Title: Pulp Fiction
Release Date: October 14, 1994
Director: Quentin Tarantino
Production Company: A Band Apart | Jersey Films
So I finally watched Pulp Fiction after avoiding it for 26 years. And it was … okay. Especially in the first sequence with Vincent (John Travolta) and Jules (Samuel L. Jackson), I kind of felt that I already knew every line of dialogue from repeated quoting and referencing. Nevertheless, there were some surprises:
- I had no idea that stars like Christopher Walken and Bruce Willis were in this movie, much less that Willis has a major role.
- I didn’t realize that this movie is very long (154 minutes). Granted, it’s basically three different movies intertwined. Tarantino essentially went ahead and made Pulp Fiction sequels and integrated them into the original film, which is admittedly clever.
- The movie also features a lot of dialogue, both conversations and monologues, allowed to play out in full which is unusual for movies in recent decades and much appreciated.

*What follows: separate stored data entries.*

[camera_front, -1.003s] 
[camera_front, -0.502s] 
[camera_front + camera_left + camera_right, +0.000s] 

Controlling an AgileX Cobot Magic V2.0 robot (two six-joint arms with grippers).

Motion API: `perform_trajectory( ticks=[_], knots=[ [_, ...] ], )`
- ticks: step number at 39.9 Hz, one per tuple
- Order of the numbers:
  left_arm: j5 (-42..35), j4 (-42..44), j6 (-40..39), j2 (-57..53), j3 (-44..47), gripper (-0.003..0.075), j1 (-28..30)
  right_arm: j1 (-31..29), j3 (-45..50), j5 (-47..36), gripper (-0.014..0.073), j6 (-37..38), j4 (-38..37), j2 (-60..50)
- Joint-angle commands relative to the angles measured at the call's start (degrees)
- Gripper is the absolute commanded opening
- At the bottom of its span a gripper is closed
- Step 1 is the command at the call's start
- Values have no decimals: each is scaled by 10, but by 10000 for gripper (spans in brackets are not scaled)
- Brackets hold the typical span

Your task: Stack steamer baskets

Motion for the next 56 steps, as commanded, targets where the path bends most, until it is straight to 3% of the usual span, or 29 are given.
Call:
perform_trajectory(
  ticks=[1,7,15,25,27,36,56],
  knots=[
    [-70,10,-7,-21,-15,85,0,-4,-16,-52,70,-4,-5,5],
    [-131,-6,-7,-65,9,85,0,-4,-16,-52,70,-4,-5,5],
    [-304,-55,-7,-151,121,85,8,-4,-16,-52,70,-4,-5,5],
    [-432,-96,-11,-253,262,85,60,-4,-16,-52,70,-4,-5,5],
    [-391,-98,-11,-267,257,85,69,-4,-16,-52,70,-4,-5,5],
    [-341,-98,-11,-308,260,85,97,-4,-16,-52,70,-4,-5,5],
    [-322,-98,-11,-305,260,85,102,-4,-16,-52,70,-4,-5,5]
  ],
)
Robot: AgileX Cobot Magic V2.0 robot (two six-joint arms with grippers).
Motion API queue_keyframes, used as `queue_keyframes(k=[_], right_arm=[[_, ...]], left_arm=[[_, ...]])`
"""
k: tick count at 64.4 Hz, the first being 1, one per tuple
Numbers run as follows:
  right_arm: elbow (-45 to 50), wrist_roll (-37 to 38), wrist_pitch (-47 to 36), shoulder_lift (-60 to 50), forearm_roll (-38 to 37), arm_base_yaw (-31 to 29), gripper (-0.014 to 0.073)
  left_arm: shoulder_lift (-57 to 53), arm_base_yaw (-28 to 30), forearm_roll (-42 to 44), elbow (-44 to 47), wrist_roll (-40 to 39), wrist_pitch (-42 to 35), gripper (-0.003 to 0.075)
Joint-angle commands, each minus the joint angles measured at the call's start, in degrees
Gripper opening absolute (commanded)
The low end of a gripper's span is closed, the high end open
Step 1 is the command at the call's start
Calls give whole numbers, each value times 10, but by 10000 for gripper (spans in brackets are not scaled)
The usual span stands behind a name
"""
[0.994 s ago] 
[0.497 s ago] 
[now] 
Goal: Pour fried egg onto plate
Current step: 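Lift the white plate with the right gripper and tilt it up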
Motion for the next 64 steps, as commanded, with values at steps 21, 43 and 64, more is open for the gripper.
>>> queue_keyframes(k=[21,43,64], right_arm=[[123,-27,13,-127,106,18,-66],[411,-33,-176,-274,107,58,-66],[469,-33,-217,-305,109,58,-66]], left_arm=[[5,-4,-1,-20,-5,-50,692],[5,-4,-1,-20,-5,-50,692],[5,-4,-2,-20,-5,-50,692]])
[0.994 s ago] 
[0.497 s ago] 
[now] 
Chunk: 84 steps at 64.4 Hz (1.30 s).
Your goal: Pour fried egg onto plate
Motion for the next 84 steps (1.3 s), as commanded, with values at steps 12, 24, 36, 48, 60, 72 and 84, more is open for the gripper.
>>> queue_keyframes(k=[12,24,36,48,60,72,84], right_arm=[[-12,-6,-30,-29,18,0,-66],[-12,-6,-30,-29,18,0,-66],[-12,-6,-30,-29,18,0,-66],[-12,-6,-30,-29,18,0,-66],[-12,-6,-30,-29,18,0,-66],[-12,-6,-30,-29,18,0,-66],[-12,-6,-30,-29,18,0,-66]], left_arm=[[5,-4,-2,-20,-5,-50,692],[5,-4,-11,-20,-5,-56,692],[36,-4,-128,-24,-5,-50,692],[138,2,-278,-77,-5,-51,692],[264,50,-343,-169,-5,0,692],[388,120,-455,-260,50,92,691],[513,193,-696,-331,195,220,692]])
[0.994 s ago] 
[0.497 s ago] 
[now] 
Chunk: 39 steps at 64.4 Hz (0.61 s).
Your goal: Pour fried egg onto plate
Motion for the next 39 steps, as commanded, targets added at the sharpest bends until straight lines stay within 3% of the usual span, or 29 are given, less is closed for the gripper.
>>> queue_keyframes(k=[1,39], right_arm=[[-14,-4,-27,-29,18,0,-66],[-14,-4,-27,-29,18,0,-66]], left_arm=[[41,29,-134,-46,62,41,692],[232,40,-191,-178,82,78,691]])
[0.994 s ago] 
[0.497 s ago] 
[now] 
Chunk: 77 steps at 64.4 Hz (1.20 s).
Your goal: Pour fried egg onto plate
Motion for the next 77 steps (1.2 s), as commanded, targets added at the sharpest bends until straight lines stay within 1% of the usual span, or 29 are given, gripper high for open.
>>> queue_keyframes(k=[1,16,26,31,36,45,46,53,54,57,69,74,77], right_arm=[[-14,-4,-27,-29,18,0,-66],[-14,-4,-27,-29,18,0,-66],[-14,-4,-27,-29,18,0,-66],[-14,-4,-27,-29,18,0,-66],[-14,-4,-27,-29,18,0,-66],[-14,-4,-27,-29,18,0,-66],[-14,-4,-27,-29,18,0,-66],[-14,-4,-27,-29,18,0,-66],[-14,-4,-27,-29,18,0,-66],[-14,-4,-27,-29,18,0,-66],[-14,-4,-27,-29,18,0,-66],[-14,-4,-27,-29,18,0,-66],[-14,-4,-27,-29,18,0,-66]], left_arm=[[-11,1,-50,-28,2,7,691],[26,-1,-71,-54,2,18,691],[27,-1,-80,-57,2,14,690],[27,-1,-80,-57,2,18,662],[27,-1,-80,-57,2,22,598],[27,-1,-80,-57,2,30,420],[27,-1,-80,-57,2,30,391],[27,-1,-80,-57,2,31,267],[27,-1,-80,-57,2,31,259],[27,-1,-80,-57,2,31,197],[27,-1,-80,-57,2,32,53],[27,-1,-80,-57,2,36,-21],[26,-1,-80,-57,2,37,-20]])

Although that dialogue also adds to the long running time…
- I had absolutely no idea of the many twists and turns that occur in the “The Gold Watch” sequence with Butch (Willis), Vincent and then Marcellus ( Ving Rhames)

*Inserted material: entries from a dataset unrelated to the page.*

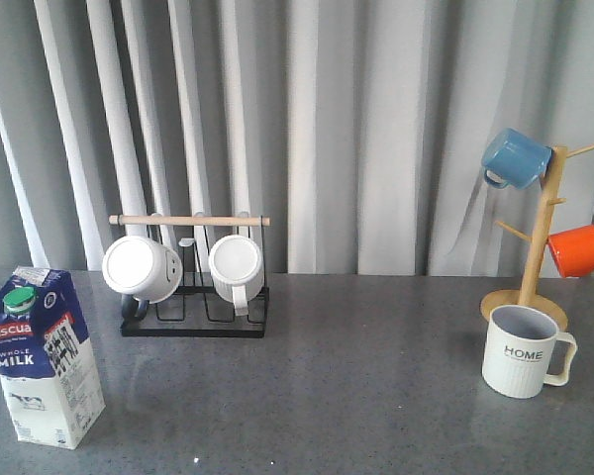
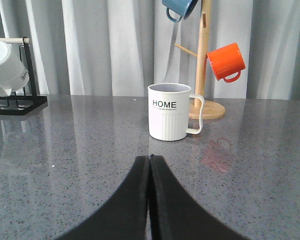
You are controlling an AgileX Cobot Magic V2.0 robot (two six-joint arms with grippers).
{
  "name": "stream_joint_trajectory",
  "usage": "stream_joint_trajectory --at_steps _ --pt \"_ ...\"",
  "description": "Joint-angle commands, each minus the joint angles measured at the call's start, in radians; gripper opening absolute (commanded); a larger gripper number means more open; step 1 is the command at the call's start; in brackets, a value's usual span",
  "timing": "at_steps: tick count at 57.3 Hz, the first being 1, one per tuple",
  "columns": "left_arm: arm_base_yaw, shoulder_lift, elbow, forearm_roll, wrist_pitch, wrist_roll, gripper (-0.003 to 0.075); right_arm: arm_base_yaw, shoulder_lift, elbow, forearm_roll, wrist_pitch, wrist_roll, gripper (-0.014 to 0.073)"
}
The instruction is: Place milk next to cup
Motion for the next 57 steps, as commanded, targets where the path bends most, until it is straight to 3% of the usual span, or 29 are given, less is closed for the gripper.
stream_joint_trajectory --at_steps 1,42,50,57 --pt "-0.003 -0.013 -0.022 -0.008 -0.077 -0.002 -0.0006 -0.004 -0.013 0.009 -0.002 -0.076 -0.003 -0.0008" --pt "-0.003 -0.013 -0.022 -0.008 -0.077 -0.002 -0.0006 -0.004 -0.005 0.008 -0.002 -0.080 -0.003 -0.0008" --pt "-0.003 -0.013 -0.025 -0.008 -0.121 -0.002 -0.0006 -0.004 -0.005 0.006 0.014 -0.251 0.015 -0.0008" --pt "-0.005 -0.013 -0.058 -0.008 -0.344 -0.056 -0.0006 -0.004 -0.005 -0.047 0.047 -0.478 0.157 -0.0008"
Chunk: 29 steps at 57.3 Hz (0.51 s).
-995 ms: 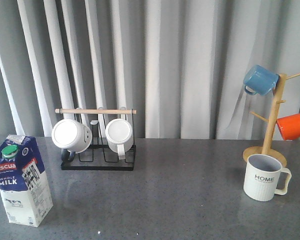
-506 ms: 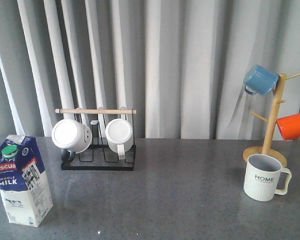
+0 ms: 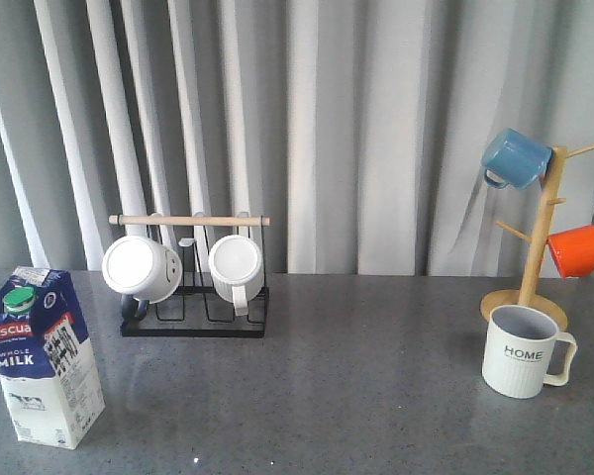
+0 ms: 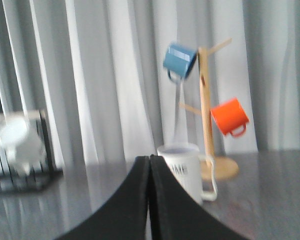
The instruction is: Place milk next to cup
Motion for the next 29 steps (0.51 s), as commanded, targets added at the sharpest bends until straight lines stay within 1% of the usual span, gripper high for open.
stream_joint_trajectory --at_steps 1,4,6,7,12,16,18,21,25,29 --pt "-0.004 -0.013 -0.076 -0.008 -0.251 -0.070 -0.0006 -0.004 -0.005 -0.061 0.006 -0.257 0.081 -0.0008" --pt "-0.004 -0.009 -0.140 -0.007 -0.262 -0.119 -0.0006 -0.004 0.005 -0.134 -0.024 -0.252 0.076 -0.0008" --pt "-0.004 0.006 -0.209 -0.007 -0.238 -0.157 -0.0006 -0.004 0.025 -0.194 -0.045 -0.201 0.076 -0.0008" --pt "-0.004 0.010 -0.221 -0.007 -0.224 -0.164 -0.0006 -0.004 0.044 -0.233 -0.063 -0.156 0.073 -0.0008" --pt "-0.004 0.124 -0.394 -0.007 -0.087 -0.168 -0.0006 -0.004 0.184 -0.404 -0.164 0.074 0.048 -0.0008" --pt "-0.004 0.262 -0.510 -0.007 0.017 -0.171 -0.0006 -0.004 0.336 -0.496 -0.214 0.177 0.048 -0.0008" --pt "-0.004 0.325 -0.551 -0.008 0.046 -0.173 -0.0006 -0.004 0.396 -0.531 -0.216 0.187 0.050 -0.0008" --pt "-0.004 0.419 -0.595 -0.008 0.044 -0.173 -0.0006 -0.004 0.475 -0.572 -0.216 0.175 0.050 -0.0008" --pt "-0.004 0.525 -0.642 -0.008 -0.002 -0.173 -0.0006 -0.004 0.557 -0.602 -0.215 0.166 0.050 -0.0008" --pt "-0.004 0.628 -0.663 -0.008 -0.079 -0.173 -0.0006 -0.004 0.619 -0.610 -0.215 0.139 0.050 -0.0008"
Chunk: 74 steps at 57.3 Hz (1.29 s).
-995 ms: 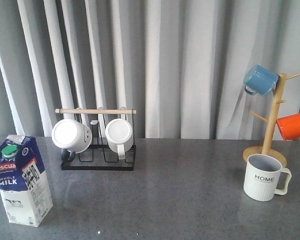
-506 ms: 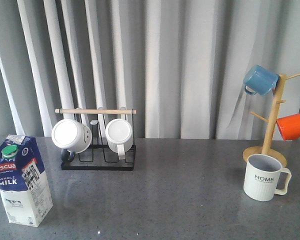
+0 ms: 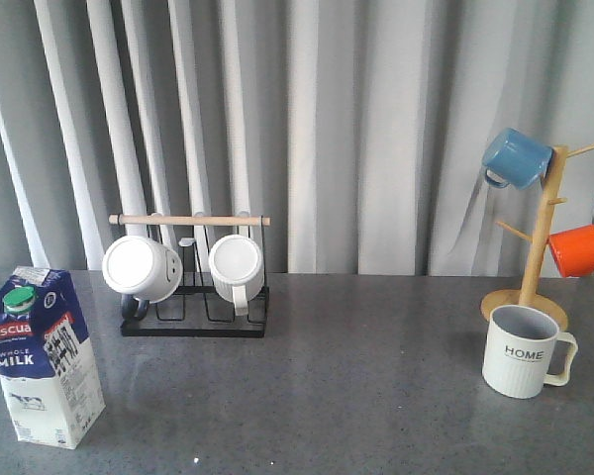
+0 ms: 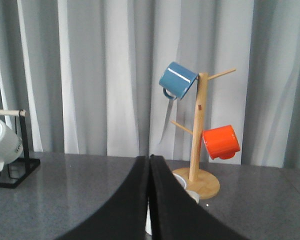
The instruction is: Place milk next to cup
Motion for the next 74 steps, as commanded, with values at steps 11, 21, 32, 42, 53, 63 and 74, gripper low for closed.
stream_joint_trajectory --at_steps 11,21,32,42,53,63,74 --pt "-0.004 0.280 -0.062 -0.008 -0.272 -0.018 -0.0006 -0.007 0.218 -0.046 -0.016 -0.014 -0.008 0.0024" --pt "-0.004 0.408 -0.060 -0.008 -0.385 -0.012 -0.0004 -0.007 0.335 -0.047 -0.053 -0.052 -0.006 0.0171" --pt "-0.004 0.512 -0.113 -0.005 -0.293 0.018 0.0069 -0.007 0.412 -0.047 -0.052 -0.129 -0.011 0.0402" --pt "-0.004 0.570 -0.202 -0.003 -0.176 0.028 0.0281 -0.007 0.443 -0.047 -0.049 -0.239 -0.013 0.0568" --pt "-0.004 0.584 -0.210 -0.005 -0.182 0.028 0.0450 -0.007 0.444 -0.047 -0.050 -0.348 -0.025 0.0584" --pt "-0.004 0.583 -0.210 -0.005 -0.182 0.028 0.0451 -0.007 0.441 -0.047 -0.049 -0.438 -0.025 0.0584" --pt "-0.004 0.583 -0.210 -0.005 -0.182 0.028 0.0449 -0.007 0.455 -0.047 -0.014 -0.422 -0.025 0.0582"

I avoided this movie because I assumed it was full of gratuitous violence and casual, hipster indifference to that violence. There’s definitely some of that in this movie (a rape scene in “The Gold Watch” and a character getting his head blown off in “The Bonnie Situation” are particularly brutal to watch). Nevertheless, the violence doesn’t seem to be as extreme as expected and as I noted above, words are more key to this movie than action. I was turned off by the gratuitous and “hipster-cool” ways that racial slurs are used in the movie and that aspect is going to only to continue to make the movie look dated as time passes.

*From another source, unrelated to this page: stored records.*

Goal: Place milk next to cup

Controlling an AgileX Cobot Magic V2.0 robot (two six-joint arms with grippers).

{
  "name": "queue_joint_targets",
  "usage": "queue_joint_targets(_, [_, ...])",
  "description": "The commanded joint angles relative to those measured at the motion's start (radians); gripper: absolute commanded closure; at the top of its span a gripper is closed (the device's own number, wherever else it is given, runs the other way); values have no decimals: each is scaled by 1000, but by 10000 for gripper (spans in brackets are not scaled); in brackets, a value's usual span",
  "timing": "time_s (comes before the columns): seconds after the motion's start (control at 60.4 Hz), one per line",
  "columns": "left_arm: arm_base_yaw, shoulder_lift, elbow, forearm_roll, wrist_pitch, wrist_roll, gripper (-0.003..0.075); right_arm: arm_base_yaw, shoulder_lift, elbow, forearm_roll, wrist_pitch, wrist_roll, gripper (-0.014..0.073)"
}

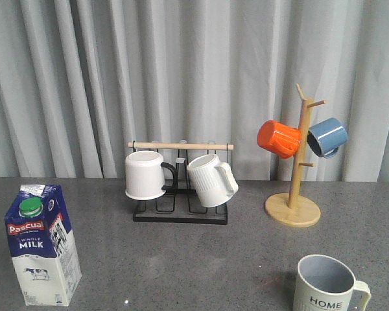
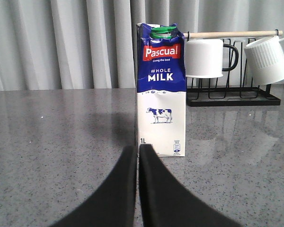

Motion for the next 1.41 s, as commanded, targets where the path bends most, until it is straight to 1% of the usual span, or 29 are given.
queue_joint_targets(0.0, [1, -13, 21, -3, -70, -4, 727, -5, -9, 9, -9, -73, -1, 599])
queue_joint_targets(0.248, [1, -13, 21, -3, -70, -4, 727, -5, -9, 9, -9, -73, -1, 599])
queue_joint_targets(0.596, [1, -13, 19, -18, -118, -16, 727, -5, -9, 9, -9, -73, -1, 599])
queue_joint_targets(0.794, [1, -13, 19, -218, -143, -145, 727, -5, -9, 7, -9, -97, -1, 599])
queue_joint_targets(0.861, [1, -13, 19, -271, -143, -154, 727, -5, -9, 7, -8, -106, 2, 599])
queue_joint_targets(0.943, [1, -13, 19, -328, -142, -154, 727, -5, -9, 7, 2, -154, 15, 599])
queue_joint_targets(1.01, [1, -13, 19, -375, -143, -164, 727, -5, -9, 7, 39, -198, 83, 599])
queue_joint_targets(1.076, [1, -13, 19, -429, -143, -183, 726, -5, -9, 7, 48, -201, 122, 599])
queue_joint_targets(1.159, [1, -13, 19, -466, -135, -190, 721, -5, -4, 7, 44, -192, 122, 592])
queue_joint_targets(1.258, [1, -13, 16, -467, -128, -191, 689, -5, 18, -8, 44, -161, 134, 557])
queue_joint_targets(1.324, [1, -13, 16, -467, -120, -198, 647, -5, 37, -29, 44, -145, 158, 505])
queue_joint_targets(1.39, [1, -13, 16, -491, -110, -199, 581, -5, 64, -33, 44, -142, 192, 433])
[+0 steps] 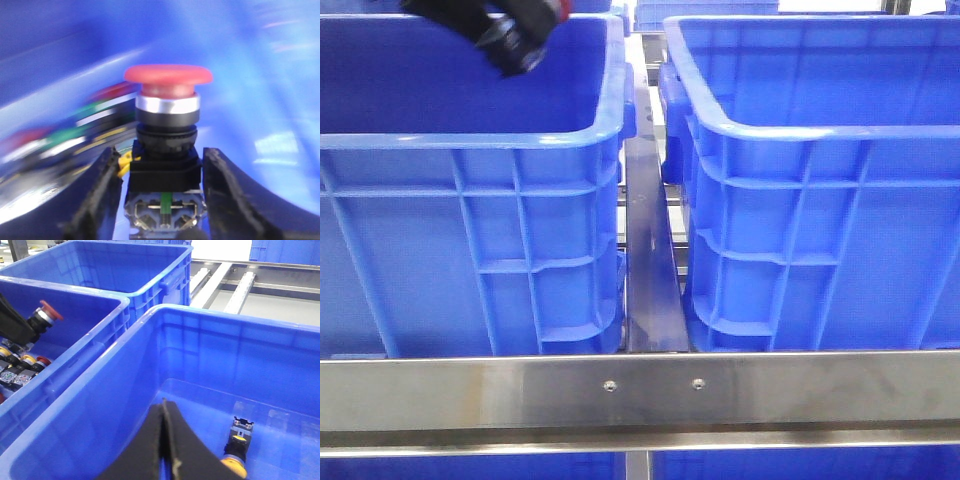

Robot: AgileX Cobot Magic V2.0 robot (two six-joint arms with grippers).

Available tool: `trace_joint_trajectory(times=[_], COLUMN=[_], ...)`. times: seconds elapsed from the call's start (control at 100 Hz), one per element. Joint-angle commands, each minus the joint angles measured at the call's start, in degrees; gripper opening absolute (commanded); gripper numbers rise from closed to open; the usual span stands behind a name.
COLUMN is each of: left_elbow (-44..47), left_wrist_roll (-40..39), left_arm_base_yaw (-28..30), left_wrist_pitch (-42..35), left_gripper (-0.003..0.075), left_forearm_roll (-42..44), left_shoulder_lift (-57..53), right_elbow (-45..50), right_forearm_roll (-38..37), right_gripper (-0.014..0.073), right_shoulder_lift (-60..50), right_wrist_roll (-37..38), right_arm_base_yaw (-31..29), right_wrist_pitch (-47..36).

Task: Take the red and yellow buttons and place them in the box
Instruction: 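Lift the red button with the left gripper toward the gap between bins, then reach the right gripper to the red button and close on its cap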

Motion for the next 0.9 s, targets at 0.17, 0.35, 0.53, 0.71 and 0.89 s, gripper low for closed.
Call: trace_joint_trajectory(times=[0.17, 0.35, 0.53, 0.71, 0.89], left_elbow=[-1.7, -1.7, -1.7, -1.7, -1.7], left_wrist_roll=[17.0, 21.2, 21.6, 21.6, 21.6], left_arm_base_yaw=[-0.2, -3.0, -6.2, -6.4, -6.4], left_wrist_pitch=[5.9, 11.4, 12.7, 13.1, 13.4], left_gripper=[0.0094, 0.0094, 0.0094, 0.0094, 0.0094], left_forearm_roll=[-19.4, -19.6, -19.3, -19.3, -19.3], left_shoulder_lift=[-3.1, -2.7, -1.9, -1.6, -1.6], right_elbow=[-1.5, -1.5, -1.5, -1.5, -1.5], right_forearm_roll=[6.8, 6.8, 6.8, 6.8, 6.8], right_gripper=[-0.0118, -0.0118, -0.0116, -0.0086, 0.0237], right_shoulder_lift=[-0.7, -0.7, -0.7, -0.7, -0.6], right_wrist_roll=[0.0, 0.0, 0.0, 0.0, 0.0], right_arm_base_yaw=[-0.2, -0.2, -0.2, -0.2, -0.2], right_wrist_pitch=[1.7, 1.8, 2.2, 4.2, 7.4])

What makes the movie for me is the moments of humanity. In three instances, in fact, people go to great efforts to save the life of another: Vincent rescues Mia (Uma Thurman) from a drug overdose, Butch goes back to rescue his rival Marcellus from their attackers, and Jules begins his transformation away from a life of crime to rescue the hapless robbers Ringo (Tim Roth) and Yolanda (Amanda Plummer). There are great acting performances by everyone involved including smaller parts by Harvey Keitel, Maria de Medeiros, and Eric Stoltz.
I can definitely see Pulp Fiction earning a spot on a greatest movies of all-time list based on its influence on the film industry alone. Nevertheless, I don’t believe it will make my personal lists of favorite movies.